In today’s “Sounds far less interesting than it actually is” category: David Kopel opines on Ann Coulter’s opinion of Obama’s Christianity. Ann mocks the idea of Obama as a Christian; Kopel reasons that he is; the VC readership (consisting mostly of atheists) is all over the place. Neil opines more here.
I’ll let Haemet’s readers come up with a coherent definition of Christianity and Christian faith; y’all will be good at it.
The more interesting question to me is whether or not Christians should care about Obama’s statements about his own faith. Surely, a lot of people who attend church were persuaded to vote for the man who appeared at Saddleback, but, Christian or not, Obama hardly espouses any beliefs that should make Christians qua Christians want to support him.

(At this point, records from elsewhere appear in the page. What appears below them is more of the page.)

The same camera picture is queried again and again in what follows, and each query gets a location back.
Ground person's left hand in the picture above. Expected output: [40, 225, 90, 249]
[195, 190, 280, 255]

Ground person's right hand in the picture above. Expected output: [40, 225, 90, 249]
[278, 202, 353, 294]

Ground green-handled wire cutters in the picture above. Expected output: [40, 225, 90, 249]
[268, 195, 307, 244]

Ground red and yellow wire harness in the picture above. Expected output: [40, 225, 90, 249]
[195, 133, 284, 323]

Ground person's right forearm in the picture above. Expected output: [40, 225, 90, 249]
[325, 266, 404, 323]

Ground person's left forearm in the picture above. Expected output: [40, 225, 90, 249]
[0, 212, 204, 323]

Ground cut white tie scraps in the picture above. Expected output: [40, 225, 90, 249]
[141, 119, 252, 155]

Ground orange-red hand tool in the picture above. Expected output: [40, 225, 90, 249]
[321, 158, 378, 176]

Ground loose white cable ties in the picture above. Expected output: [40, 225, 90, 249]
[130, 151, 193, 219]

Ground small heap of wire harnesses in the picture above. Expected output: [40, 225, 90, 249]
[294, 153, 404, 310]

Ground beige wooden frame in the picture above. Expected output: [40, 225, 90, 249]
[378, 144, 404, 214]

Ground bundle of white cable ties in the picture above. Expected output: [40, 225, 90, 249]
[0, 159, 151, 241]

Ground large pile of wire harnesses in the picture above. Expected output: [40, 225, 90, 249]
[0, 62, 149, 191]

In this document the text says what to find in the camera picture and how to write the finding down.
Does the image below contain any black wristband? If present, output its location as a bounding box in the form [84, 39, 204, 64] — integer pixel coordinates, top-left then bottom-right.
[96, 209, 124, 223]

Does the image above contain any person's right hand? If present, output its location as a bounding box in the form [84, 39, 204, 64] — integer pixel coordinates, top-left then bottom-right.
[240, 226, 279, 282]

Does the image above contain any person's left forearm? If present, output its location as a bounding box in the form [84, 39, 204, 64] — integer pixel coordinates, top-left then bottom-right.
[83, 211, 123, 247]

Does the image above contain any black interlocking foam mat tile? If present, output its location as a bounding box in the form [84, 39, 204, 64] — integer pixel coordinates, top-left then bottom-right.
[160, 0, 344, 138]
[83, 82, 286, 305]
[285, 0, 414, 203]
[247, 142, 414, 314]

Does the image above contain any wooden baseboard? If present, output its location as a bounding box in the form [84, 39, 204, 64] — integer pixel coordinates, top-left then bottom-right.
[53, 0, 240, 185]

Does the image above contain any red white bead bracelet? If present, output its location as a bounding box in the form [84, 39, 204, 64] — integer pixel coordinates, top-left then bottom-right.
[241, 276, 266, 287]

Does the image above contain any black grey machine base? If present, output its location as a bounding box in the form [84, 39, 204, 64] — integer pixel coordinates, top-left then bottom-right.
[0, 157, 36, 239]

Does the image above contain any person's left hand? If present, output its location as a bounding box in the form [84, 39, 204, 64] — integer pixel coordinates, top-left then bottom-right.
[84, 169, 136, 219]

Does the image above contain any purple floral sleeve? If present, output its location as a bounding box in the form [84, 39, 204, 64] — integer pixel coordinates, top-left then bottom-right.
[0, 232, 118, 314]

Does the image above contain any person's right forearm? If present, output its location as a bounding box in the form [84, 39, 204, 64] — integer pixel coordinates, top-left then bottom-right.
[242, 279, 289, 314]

He is stridently anti-life, from his defence of allowing viable babies to die to his attack on Gianna Jessen and his belief that babies are punishments, not miracles. In fact, Obama thinks that the entire abortion debate is “above his pay grade”. While I’m willing to concede that some Christians are anti-abortion but politically pro-choice – recognising the moral wrong of abortion but unwilling to criminalise it – Obama is anti-life and pro-abortion.
In Christian theology, life issues are fundamental: man cannot just decide to end the life, no matter how inconvenient, of another man, since all are the image of God and loved dearly by Him. Oddly, with Obama, that isn’t the biggest anti-faith issue; that is reserved for Obama believing himself not just to be the human image of his Creator, but to be that Creator. As the indomitable Queen of Swords said, this whole Messiah/parting waters business should embarrass any actual Christian, who would be humiliated at the comparison between a sinner and the Son of God. But Obama embraces it.
Thee man who shrouds the actual Messiah and talks about parting the waters does not extend the same respect to his own family . While Obama became a wealthy nationally-recognised figure, his aunt was on welfare in Boston and his brother lived in poverty in Kenya (and still does) – like living on a few hundred dollars a year abject poverty. His brother’s keeper, Obama is not. Obama does not fare better with strangers: even the New York Times reported that Obama gave more money to charity as he ran for President and most of those “charitable donations” went to Rev. Wright’s racist church:
The Obamas’ returns are striking on a number of levels. They show that the couple made very few charitable contributions, sometimes less than 1 percent of taxable income, until Mr. Obama began his run for the White House.
When the New York Times calls a liberal out like that, you know it’s bad. This is also the same Barack Obama who wanted to (or still wants to) put charities, many of which are religious, under the control of the federal government. I’m sure that Mr. Constitutional Law is well aware that if charities were run by the government, the Establishment Clause would destroy their religious missions.
Could the man, despite all this, be Christian? In a quantum-mechanical, “all things are possible depending on the probabilty density of the electron cloud” way, perhaps. In a “Only God knows the heart of Man” way, perhaps. In any way that is meaningful to Christians who vote their values? Hell, no.